Heureusement, il y a la guerre en Ukraine. Alors, heureusement, entendons-nous bien, on ne se réjouit pas de cette guerre absurde digne du 20ème siècle. On parle là vraisemblablement de centaines de milliers de morts - militaires ou civils - tous plus invisibles les uns que les autres. Mais "grâce" à la guerre en Ukraine, grâce au boycott du gaz russe et à la pénurie qu’elle génère en europe, le prix de l’énergie augmente. Ses couts se répercutent partout et génèrent de l’inflation qui touche tout le monde, les ménages bien sûr mais aussi la finance. Et le monde financier déteste l’inflation plus que tout.
Alors bien sûr, vous pouvez, nous pouvons tous contribuer à la sobriété énergétique. Et ce depuis toujours. Mais parce qu’il y a des enjeux économiques, là, le gouvernement français bouge son cul via quelques campagnes vous incitant à la sobriété : "pour économiser l’énergie, on agit, on réduit". Autant dire que l’on a quarante ans de retard au bas mot. Le fameux "chaque geste compte" est bien présent qui, si il est intrinsèquement incontestable, est très contestable politiquement vu le peu d’engagement de nos gouvernements dans ce domaine depuis toutes ces années. Mais bon, la guerre en Ukraine et aussi - il faut le souligner - l’état peu reluisant de nos centrales nucléaires risquent de générer des black-out électriques en France, en 2022. Et donc, si vous ne suivez pas bien les consignes de sobriété, nous risquons les coupures électriques. Comme pour le COVID, nous sommes - nous citoyens - culpabilisés. En vrai, nous n’avons tout simplement pas voté pour les bons dirigeants et c’est en cela que nous sommes coupables. Rien d’autre. Car en effet, aussi bien pour l’état de notre système de santé que les choix réalisés concernant notre indépendance énergétique, il faut des crises pour révéler leurs effets au grand jour. Et oui, nous sommes en retard sur les énergies renouvelables et n’avons pas entretenu correctement nos centrales nucléaires. La faute à qui ?

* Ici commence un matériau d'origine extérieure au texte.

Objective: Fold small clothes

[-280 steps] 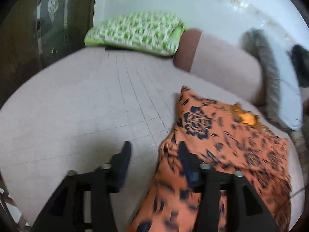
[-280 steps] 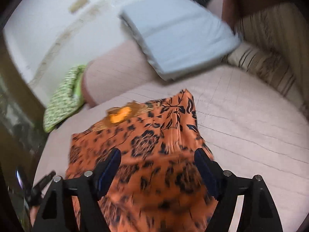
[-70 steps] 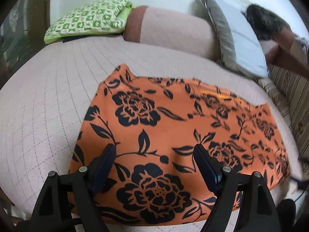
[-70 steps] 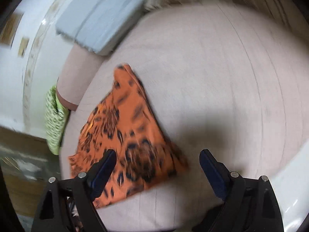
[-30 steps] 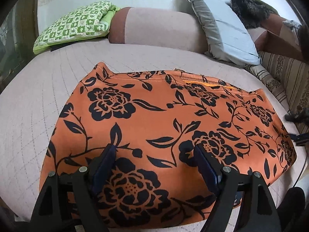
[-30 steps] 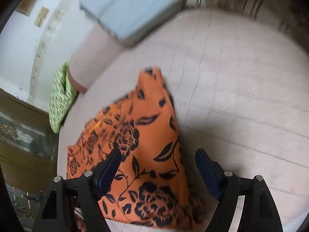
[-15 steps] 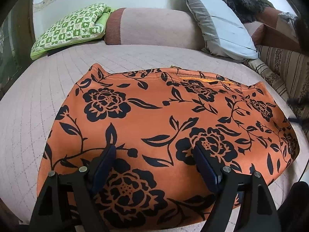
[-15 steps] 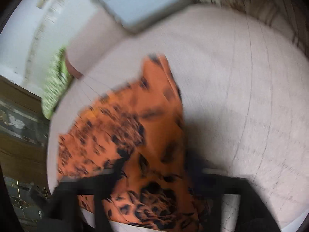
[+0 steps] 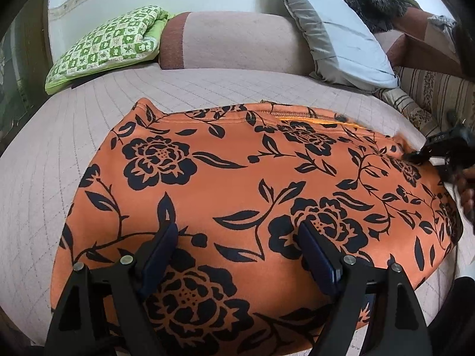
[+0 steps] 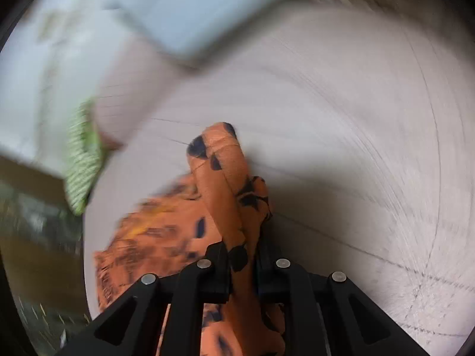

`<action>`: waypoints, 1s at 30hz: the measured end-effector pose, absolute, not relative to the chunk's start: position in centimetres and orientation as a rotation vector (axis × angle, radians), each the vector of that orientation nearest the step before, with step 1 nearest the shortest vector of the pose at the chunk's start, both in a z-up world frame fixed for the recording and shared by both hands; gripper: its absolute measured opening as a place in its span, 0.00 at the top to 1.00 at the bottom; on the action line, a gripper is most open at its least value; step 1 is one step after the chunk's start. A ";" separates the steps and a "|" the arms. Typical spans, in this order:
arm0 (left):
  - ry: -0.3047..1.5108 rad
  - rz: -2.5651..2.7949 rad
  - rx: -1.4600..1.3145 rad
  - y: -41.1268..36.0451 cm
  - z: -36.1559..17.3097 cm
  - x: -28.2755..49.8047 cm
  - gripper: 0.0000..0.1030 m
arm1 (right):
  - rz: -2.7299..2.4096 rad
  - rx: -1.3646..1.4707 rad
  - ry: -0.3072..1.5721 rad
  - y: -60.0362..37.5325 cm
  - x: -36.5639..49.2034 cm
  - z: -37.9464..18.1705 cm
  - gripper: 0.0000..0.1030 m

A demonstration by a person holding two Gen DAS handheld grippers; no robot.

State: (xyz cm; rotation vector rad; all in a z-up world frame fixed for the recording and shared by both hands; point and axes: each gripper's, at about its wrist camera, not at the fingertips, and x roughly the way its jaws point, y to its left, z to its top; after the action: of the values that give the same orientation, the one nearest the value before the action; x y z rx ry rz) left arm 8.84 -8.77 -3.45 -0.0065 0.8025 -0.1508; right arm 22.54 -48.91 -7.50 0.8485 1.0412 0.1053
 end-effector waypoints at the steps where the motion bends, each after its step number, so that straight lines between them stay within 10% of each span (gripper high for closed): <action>1: 0.802 -0.151 -0.005 -8.8 -3.4 8.8 0.19 | 0.127 0.930 1.012 -49.6 22.0 -7.4 0.79; 2: 0.801 -0.154 -0.011 -8.7 -3.4 8.8 0.19 | 0.116 0.926 1.005 -49.5 21.6 -6.8 0.76; 4: 0.806 -0.158 -0.032 -8.5 -3.3 8.9 0.19 | 0.064 0.794 0.998 -48.8 20.4 -4.0 0.23; 5: 0.809 -0.160 -0.050 -8.3 -3.2 8.9 0.19 | 0.007 0.717 0.969 -48.5 19.2 -2.4 0.20; 16: 0.783 -0.194 -0.070 -7.4 -3.5 8.1 0.19 | -0.123 0.601 0.774 -43.6 -3.9 1.1 0.20; 30: 0.793 -0.290 -0.267 -4.3 -3.4 7.4 0.18 | -0.066 0.274 0.679 -36.0 -8.4 10.7 0.20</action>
State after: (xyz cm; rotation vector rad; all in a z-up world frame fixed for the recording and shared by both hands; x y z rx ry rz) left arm 7.35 -4.33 -3.42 -0.2668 0.7932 -0.2905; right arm -8.45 -36.04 10.66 0.2739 0.6794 -0.0663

Bien sûr, si l’appel à la sobriété est nationale, les effets sont également locaux. À Bourges, Yann Galut va devoir prendre des mesures de sobriété "crève-coeur" selon ses propres termes. Nous sommes loin de la sobriété heureuse de Pierre Rabhi. En fait, c’est une crise qui met encore une fois en lumière des choses qui ne sont pas nouvelles comme l’état déplorable des finances des collectivités locales qui - bien qu’ayant de plus en plus de responsabilités - n’ont pas les moyens qui vont avec. Ben ouai, pas besoin d’être grand clerc pour deviner que les baisses d’impôts dont tout le monde se gargarise ne sont pas très bonnes pour les collectivités et les services publics en général. Et en période d’inflation, ne serait-ce que maintenir une stabilité des impôts est une gageure...à moins de décider de services en moins. Et c’est ce qui risque de se passer à Bourges comme ailleurs.
Alors, bon, on ne pourra pas revenir sur les erreurs du passé immédiatement. Mais au moins, on pourrait en tirer des enseignements. Ce qui serait bien surtout, c’est que la communication de nos responsables politiques devienne enfin sobre. On veut dire, plus modeste. Et qu’elle se concrétise par des actes. Parce que sinon, la sobriété, ça risque vite de nous souler.